By Kyle Kirves
In a state that prides itself as hallowed ground for music and musicians — and is a dream destination for many guitar-case-carrying transplants — you would be hard-pressed to find an artist more authentically Coloradan than Antonio Lopez. Lopez, an Alamosa native and now Longmont resident, is a Front Range favorite whose singer-songwriter aesthetic is often bluer than cloudless Colorado skies and dusty with red rock sandstone.
Upcoming shows
Antonio Lopez is playing at Rail on the River in Berthoud at noon Saturday, June 25.
Lopez also headlines a fundraising concert on Thursday, June 30, for Foundation Music School, a non-profit music school and music therapy provider in Fort Collins.
“I've lived here my whole life and I find it a very welcoming and inspiring place to make music,” Lopez says of his native state. “I have met people all over Colorado and everyone — musicians, yes, but everyone really — says that the music scene is really built on a sense of community. It’s about communal effort and collaboration rather than competition. I think we all shine together and recognize the mutual benefit of that.”
A lifelong musician and student of music, Lopez jumped in at an early age, like most of us, through school programs in choir and band. By middle school, he had traded in his clarinet for the guitar and began composing his own songs shortly thereafter.
“I actually started out listening and playing more metal-type music,” Lopez admits, smiling, but he now feels comfortable and in his own element as a member of the rich guild of singer-songwriters. And, like his fellows in that rich tradition, Lopez pulls a lot from his own life and experiences.

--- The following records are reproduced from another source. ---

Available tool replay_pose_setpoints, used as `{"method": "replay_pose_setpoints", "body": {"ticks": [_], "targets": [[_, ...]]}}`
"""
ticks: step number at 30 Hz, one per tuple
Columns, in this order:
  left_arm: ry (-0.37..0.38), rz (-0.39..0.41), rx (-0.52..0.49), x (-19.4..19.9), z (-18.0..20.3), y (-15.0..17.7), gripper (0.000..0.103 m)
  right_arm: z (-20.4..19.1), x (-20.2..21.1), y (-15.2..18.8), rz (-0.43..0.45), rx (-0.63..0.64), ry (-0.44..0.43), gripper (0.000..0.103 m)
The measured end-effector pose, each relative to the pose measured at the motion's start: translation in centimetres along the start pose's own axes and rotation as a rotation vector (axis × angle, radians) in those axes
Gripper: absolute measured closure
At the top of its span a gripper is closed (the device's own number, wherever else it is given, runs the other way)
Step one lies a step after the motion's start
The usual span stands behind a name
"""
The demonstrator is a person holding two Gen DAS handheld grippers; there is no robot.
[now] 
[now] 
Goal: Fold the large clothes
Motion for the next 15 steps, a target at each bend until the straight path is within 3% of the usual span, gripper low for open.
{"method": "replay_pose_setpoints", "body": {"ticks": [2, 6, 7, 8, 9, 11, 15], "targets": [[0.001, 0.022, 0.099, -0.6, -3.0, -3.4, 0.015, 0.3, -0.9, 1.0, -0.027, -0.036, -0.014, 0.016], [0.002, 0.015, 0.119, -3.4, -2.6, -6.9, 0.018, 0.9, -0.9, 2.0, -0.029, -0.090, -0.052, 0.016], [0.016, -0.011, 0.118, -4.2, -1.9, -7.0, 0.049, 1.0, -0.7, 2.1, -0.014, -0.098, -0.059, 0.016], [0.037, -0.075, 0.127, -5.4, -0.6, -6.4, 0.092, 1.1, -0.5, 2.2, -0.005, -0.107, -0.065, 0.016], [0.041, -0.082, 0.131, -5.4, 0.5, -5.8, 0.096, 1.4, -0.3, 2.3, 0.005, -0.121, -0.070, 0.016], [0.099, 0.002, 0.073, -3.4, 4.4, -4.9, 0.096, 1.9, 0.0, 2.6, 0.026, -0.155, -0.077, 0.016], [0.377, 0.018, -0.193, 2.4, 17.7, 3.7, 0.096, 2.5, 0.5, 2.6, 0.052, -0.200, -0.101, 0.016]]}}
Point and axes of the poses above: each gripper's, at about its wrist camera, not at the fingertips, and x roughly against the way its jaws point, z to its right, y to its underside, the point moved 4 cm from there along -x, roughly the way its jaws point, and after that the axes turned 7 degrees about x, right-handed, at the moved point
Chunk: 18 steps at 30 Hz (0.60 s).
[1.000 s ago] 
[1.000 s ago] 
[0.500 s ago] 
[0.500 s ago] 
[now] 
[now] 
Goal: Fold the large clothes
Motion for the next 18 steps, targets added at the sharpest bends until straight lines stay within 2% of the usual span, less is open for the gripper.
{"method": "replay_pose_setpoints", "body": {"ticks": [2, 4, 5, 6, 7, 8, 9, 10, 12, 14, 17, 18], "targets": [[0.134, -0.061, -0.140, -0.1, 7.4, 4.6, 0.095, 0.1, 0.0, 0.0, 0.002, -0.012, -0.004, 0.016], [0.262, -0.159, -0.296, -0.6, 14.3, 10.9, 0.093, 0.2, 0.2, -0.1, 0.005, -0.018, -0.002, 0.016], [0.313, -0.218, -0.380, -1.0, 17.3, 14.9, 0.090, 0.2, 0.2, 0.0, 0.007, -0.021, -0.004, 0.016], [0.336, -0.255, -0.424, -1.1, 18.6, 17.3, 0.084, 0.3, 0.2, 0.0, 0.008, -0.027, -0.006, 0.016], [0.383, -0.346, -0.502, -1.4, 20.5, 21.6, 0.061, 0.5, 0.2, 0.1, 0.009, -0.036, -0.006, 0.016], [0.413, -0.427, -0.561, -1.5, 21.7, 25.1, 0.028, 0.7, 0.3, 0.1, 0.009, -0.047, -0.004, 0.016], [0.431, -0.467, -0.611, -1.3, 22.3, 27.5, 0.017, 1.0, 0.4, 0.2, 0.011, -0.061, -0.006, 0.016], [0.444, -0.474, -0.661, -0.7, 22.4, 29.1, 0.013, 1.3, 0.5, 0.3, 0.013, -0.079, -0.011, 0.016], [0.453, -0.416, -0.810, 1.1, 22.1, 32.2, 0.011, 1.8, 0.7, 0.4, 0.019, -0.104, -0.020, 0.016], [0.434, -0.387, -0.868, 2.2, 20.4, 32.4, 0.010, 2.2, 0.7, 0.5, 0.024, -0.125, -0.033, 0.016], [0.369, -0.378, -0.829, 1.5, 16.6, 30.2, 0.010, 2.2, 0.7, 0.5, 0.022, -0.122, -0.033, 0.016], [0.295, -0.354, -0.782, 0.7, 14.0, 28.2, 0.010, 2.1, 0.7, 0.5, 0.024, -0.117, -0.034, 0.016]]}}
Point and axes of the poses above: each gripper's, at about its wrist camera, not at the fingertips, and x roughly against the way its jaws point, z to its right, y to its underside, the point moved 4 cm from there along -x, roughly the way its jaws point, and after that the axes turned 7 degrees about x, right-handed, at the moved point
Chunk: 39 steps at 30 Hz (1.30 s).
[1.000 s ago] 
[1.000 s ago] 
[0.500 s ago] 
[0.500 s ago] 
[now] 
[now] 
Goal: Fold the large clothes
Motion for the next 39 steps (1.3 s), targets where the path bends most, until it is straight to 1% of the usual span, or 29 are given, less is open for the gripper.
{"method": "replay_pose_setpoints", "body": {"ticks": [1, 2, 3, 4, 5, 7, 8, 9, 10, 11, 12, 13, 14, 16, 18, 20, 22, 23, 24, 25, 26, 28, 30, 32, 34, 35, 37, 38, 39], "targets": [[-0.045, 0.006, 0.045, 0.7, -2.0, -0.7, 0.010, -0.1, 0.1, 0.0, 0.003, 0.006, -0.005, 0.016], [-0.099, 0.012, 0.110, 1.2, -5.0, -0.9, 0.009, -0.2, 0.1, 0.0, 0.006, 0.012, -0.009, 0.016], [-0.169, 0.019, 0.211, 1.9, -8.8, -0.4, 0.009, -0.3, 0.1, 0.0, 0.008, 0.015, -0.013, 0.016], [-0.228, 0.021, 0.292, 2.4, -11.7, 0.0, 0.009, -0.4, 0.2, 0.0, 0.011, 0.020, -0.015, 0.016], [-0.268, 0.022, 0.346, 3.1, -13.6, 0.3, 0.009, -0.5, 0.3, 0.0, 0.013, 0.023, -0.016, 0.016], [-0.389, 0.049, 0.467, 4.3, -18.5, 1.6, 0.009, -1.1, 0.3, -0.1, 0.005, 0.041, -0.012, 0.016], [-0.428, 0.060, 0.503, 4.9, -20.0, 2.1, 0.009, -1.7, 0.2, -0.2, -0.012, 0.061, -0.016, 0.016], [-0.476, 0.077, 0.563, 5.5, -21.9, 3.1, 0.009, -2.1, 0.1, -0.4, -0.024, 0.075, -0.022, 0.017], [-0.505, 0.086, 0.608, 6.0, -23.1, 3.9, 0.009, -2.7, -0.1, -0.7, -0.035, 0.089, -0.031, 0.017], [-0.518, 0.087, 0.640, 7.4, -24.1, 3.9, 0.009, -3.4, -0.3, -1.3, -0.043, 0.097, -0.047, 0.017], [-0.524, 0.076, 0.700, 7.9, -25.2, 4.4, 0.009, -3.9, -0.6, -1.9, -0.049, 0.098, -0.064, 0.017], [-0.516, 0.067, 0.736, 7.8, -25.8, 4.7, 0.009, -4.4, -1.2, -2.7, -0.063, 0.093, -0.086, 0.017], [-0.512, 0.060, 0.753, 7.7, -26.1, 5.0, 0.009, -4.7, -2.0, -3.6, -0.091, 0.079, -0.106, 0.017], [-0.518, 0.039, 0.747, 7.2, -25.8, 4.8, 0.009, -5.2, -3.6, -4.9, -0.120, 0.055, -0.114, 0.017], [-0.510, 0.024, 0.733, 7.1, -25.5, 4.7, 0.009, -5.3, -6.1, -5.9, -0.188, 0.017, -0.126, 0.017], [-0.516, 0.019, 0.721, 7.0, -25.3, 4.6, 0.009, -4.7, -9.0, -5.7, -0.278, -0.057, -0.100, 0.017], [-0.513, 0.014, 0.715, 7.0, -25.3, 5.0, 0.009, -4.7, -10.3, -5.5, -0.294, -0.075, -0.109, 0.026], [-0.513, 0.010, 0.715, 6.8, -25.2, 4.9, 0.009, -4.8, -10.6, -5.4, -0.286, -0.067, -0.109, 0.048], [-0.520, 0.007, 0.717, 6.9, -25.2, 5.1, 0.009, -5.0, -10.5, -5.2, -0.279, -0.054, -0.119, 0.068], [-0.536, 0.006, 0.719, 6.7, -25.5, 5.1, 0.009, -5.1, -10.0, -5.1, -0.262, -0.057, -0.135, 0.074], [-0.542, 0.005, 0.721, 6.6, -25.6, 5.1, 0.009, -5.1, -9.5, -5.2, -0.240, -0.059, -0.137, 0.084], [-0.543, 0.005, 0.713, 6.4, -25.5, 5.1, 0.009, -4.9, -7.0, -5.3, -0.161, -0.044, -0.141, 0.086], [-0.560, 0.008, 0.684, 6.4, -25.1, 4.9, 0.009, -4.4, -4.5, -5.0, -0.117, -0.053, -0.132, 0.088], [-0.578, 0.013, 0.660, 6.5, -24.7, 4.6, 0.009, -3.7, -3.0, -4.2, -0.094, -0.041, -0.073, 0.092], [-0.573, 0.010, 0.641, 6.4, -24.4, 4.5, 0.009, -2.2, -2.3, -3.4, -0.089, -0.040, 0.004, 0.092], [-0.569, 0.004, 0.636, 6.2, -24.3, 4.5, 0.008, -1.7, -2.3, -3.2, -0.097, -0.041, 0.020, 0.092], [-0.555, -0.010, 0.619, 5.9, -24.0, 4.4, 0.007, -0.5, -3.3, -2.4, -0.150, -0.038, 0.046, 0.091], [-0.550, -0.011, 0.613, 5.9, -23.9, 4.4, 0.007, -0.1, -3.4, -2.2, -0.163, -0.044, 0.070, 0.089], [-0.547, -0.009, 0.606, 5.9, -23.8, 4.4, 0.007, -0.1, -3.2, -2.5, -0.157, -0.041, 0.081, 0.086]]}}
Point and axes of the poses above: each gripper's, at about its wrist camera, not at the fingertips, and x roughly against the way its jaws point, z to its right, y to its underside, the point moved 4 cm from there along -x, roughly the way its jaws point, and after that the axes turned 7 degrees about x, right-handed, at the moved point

With “Roots and Wings,” his latest album, “the songs do have a lot of personal narratives and stories from life.” Indeed, the record plays like a photo album of snapshots from Lopez’s experience and stories, while some are just inspired from it and lean on his vivid imagination for amplification, like a novel that is fiction but comes from real-life experience.
“It’s like a creative writing exercise sometimes, where just the seed of an idea takes root and kind of grows on its own. Sometimes the song just kind of figures out where it wants to go and I go along with it,” says Lopez of his process and craft.
“Creativity is like water. It just flows,” Lopez says of his songwriting process, which doesn’t necessarily follow any established pattern of music first, lyrics second or vice versa, though his lyrics do lean on his own personal stories. “A lot of it is my own personal narrative, or stories from or about my family. Some of it is representative of struggle and triumph.”
When asked what makes Colorado such a great place for music, Lopez cites the supportive music community and several venues that are personal favorite performance spaces, including Denver landmark Swallow Hill Music Center. “Swallow Hill is an outstanding place in terms of venue and producing really great Colorado acoustic music. It’s legendary for a reason,” he says.
Live, Lopez puts context around some of his more personal pieces with descriptive intros, giving them narrative depth and allowing them to more fully resonate with the audience on the first listen. It makes the audience eager to explore those word-pictures again. And again.
Personnel on Lopez’s records varies, but a typical Antonio Lopez Band lineup might include: Chad E. Mathis (bass), Christopher Scott Wright (drums), and Jonathan Sadler on the somewhat out-of-the-ordinary marimba. The instrumentation makes for a musical combo that is at once familiar and exotic.
“I really love playing with and off of the other members of the band,” Lopez says, “and I’m really fortunate that we’ve been able to stick together through all of the pandemic things the past few years.”
Lopez changes things up though (if the performance I took in is any indication) with a solo set midway through live concerts. It brings an intimacy to the shows that makes it feel like the songwriter is speaking directly to you, telling you his story in lyric, guitar and keyboards.
Sometimes, Lopez chooses to leave words at home and just perform with an instrument – maybe allowing the listener to come up with their own story.
Not content to just perform for that community, Lopez dedicates himself to serving it in ways that go beyond just performance. Actively involved in organizations that promote better learning and living through music, Lopez served as executive director of now defunct Sound Bridge music in 2020 to see if there were ways to support musicians during the pandemic. Now, he serves on the board of Longmont Creates, a non-profit supported by the city that serves as a platform and voice for craftspeople of all kinds – musicians, brewers, artists and artisans – anyone with a creative bent.
“With Longmont Creates I feel I’m in a place where I can really contribute from an experiential and expertise perspective and bring that musician’s voice to this team and serve musicians and the broader community,” Lopez says of his involvement.
While many musicians live and play here, Antonio Lopez is both “from” and “of” Colorado – something that manifests itself in his music and his mindset, his creativity and his commitment. In the form of his music, he makes Colorado somehow portable and a little easier to take with you every day.